Diner Serves Up Job-Training

Experimental Baltimore program lets juvenile offenders discover the rewards of hard work

THE Hollywood Diner, a vintage 1950s restaurant often used as a movie set, is dishing up more than Americana these days. It's teaching the American way: working hard for a living.

Downtown businessmen, secretaries, construction workers, and tourists may crowd into the peach-colored vinyl booths every day for a cheap and decent meal. But the staff cooking and serving the food are inner-city youths - not long out of jail or off the streets - getting an education as a court-ordered condition of their probation.

Reading, writing, and arithmetic, shot through with social skill-building, take on a new meaning here, says Bill Staffa, a psychologist who manages the city-owned diner as a vocational education program.

"For a 17-year-old preoccupied with his own survival and who has maybe only a third-grade reading level," Mr. Staffa says, surviving the six-month training program is not easy.

In the no-nonsense tone he uses with the youths, Staffa rattles off what sounds like the day's lesson for an urban boot camp:

Use your alarm clock: don't wait for grandma to wake you up for your 6:30 a.m. shift. Greet customers clearly and don't mumble. Smile. Memorize the menu: Hamburgers are $2.25; chocolate shakes $1.60. Write your orders so the customer and the cook can read them. Stay cool when the customers at table 13 in the corner are rude. Don't forget the spoon when you serve the coffee. Smile some more.

For a time, the diner was operated as vocational training for Baltimore high school students. But, say customers who remember, service was slow, the place didn't look as nice, and food didn't taste as good. The operation also lost $100,000 to $200,000 a year.

Today, the irony is that under the staff of juvenile offenders whose crimes range from chronic truancy to multiple felonies, the Hollywood Diner's reputation for food and good service is as sparkling as its stainless-steel trim. IBM and other businesses have scheduled parties here, and as the youths' catering reputation grows, says Staffa, the current $35,000 annual operating deficit is likely to turn to profits.

Moreover, after 14 months in operation for juvenile offenders, no participant has had another criminal charge, Staffa says.

The program was started with $20,000 seed money from the Chesapeake Foundation for Human Development, a private nonprofit agency that contracts with the Maryland Department of Juvenile Services to run the program. The city leases the diner to the program for $1 a year. Youths spend six months in paid jobs with the program, which includes an after-work high school equivalency course. Six to eight youths are on staff at any one time under Staffa's supervision.
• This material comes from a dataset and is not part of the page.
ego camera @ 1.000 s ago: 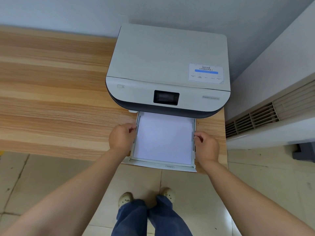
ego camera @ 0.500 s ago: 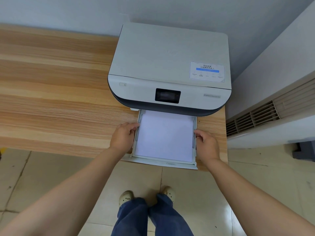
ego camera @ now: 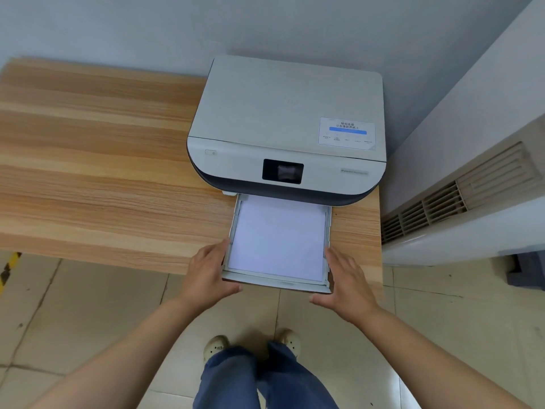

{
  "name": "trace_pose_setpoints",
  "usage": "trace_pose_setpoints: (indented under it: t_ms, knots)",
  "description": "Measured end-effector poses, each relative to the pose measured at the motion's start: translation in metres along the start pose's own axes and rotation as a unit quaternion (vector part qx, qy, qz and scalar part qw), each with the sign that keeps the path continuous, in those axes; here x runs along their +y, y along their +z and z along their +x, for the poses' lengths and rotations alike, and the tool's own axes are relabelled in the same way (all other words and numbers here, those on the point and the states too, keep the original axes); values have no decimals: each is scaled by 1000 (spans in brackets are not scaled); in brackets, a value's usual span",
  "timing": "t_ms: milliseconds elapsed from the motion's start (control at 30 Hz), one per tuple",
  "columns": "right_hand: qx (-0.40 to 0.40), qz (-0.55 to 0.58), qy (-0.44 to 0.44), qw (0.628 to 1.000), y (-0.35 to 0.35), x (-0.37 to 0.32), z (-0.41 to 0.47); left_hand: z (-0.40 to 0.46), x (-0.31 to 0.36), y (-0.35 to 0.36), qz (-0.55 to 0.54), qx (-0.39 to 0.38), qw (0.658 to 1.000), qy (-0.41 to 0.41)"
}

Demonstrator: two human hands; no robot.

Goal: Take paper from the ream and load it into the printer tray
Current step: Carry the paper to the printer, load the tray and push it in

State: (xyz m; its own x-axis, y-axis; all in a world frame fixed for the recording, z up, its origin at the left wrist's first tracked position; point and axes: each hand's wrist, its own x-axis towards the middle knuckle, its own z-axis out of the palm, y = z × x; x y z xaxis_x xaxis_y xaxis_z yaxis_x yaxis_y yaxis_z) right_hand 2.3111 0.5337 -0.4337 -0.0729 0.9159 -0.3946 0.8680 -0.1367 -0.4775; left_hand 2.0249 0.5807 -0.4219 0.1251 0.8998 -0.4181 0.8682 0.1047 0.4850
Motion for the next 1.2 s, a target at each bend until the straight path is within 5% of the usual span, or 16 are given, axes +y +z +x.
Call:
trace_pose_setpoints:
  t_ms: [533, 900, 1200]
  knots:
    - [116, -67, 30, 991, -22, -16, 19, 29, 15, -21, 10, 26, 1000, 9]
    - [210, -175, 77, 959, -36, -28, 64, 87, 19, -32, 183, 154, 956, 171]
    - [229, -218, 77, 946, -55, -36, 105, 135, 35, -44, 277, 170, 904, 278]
While school-based enterprises are common, connecting vocational education to the juvenile justice system is unusual, observes James R. Stone III, a University of Minnesota education professor and a researcher with the National Center for Research in Vocational Education, which has studied the diner.

"Here they're actually trying to teach entrepreneurial ideas and other ways of living their lives. The value in this for kids who've had scrapes with the law is to teach academic skills with an immediate connection [to the work world], to teach them to work with a group and that there's no profit if they fail. Some refer to it as the American way," he says.

Indeed, Calvin S., says the program taught him things he never understood before.

"This place taught me how to express myself, it taught me teamwork and public relations. It does more than keep you out of trouble, it helps stabilize you.... I feel comfortable cooking now," says Calvin, an 18-year-old graduate of the program who is now a steward at the Stouffer Harborplace Hotel here.

The stability of one-on-one relationships at the diner - where Staffa and an adult cook supervise and advise the youths - fills needs never met for many of them, explains Ivan Leshinsky, the executive director of the Chesapeake Foundation.

In traditional public schools and even in residential programs for troubled youths, he says, "a kid might deal with eight or 12 people a day, and they have so much difficulty forming relationships they can build on."

Joe G., a 19-year-old who spent six months in jail charged as an adult for a crime he cares not to discuss, agrees.

"On other jobs and at school you might not have people talk to you like Bill does. It makes a big difference - he has time," says Joe. After countless turndowns on his job applications elsewhere in the city, he speaks proudly of his diner job.

"We catered a party for 35 [last month]. I made the sandwiches and cole slaw and we met the deadline for the platters. To serve food like that, it really got to me. I feel proud," he says.